» YOUR ASSIGNMENT: For this task, output exactly the lines of the material below starting at the line with "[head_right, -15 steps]" and ending at the line with "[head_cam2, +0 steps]"; pictures are to be excluded.
---
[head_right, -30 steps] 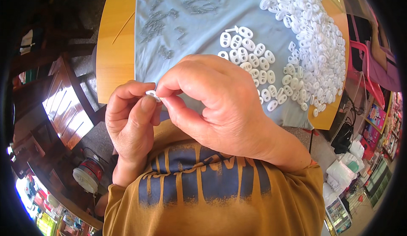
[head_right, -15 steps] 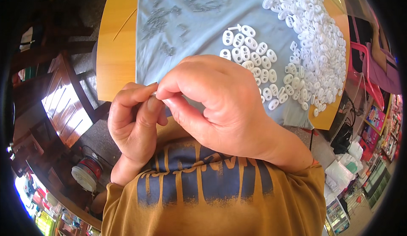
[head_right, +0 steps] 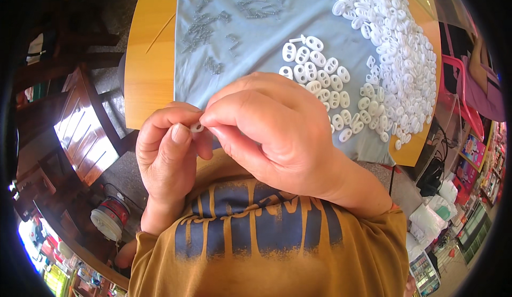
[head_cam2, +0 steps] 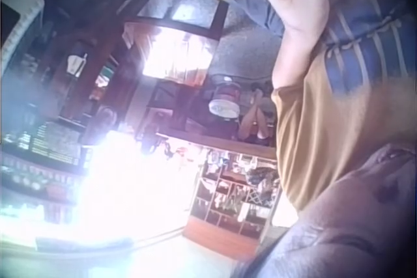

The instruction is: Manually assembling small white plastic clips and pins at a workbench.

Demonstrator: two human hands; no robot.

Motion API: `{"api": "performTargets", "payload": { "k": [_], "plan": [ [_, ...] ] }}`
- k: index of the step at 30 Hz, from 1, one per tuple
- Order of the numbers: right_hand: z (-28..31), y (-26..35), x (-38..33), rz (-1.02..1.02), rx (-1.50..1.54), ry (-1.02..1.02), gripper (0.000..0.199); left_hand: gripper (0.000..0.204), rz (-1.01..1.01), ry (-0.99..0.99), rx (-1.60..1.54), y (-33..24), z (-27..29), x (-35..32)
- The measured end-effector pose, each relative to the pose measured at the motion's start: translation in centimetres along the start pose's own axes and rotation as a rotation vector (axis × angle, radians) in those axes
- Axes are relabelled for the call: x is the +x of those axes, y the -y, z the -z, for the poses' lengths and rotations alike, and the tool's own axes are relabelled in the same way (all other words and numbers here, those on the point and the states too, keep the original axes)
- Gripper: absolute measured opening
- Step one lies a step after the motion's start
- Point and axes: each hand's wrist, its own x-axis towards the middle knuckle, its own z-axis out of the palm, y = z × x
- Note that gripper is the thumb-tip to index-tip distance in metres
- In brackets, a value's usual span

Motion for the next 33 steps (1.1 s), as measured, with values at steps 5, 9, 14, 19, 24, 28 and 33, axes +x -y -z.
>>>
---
» EXERCISE RESULT:
[head_right, -15 steps] 
[head_right, +0 steps] 
[head_cam2, +0 steps] 

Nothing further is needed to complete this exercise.